### WHAT IS REQUIRED
Wherever the string "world" appears in the listing, copy that line.

### GIVEN DATA
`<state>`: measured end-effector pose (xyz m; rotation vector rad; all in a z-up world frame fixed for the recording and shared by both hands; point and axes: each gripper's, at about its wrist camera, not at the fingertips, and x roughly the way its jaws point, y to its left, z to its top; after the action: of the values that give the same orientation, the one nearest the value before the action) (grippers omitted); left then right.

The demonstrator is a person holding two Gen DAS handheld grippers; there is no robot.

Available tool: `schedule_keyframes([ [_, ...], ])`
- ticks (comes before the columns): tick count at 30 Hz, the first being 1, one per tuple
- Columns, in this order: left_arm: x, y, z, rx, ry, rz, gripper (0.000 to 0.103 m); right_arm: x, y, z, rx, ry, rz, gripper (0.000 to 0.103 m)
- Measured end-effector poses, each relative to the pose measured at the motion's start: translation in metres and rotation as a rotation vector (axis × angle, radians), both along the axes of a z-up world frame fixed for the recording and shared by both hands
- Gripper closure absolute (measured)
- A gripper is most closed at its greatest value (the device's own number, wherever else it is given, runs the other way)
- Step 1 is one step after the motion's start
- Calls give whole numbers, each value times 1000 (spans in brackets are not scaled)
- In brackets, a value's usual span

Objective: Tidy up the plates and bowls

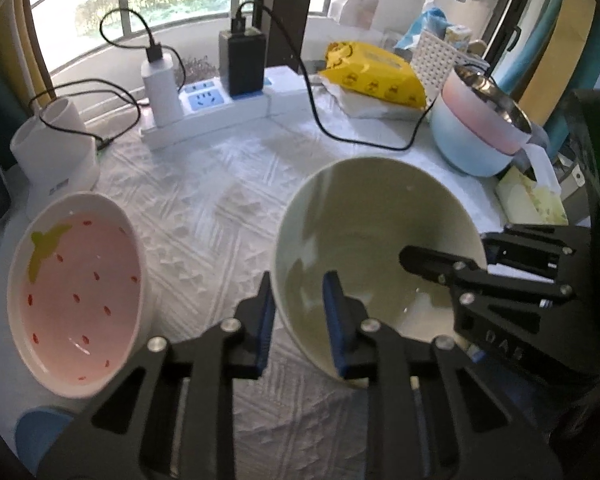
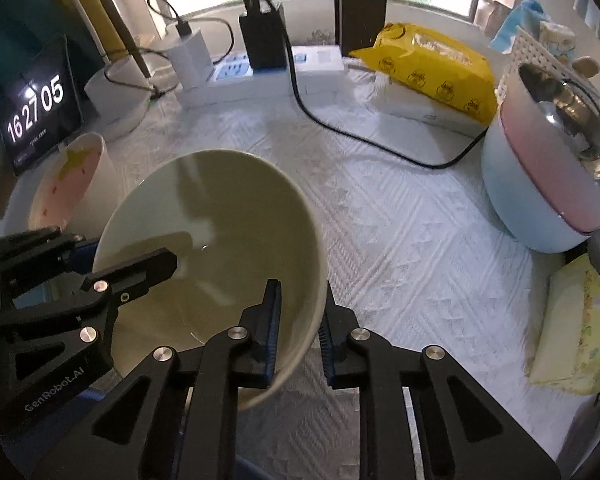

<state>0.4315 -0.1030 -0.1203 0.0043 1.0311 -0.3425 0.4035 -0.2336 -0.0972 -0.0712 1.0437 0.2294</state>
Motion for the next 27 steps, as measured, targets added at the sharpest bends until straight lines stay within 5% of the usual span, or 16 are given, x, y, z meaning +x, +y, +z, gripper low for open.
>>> schedule_keyframes([
  [14,-21,16,43,63,-241,58,79,-17,16,39,51,-148,-5,92],
  [27,-53,18,71,53,-313,76,79,-46,14,68,99,-226,-26,92],
])
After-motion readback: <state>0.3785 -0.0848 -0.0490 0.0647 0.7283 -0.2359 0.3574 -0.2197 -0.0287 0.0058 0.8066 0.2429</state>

### TASK RESPONSE
`<state>`: measured end-effector pose (xyz m; rotation vector rad; all in a z-up world frame fixed for the recording and shared by both hands; point and axes: each gripper's, at about its wrist camera, not at the fingertips, and x roughly the way its jaws point, y to its left, z to its top; after the action: of the values that give the same orientation, the one nearest the value before the action) (grippers omitted); left then right.
- Measured end-effector poses, each relative to the pose measured at the motion's start: translation in metres and rotation as a rotation vector (axis × angle, radians), both along the axes of a z-up world frame fixed for the recording and shared by both hands

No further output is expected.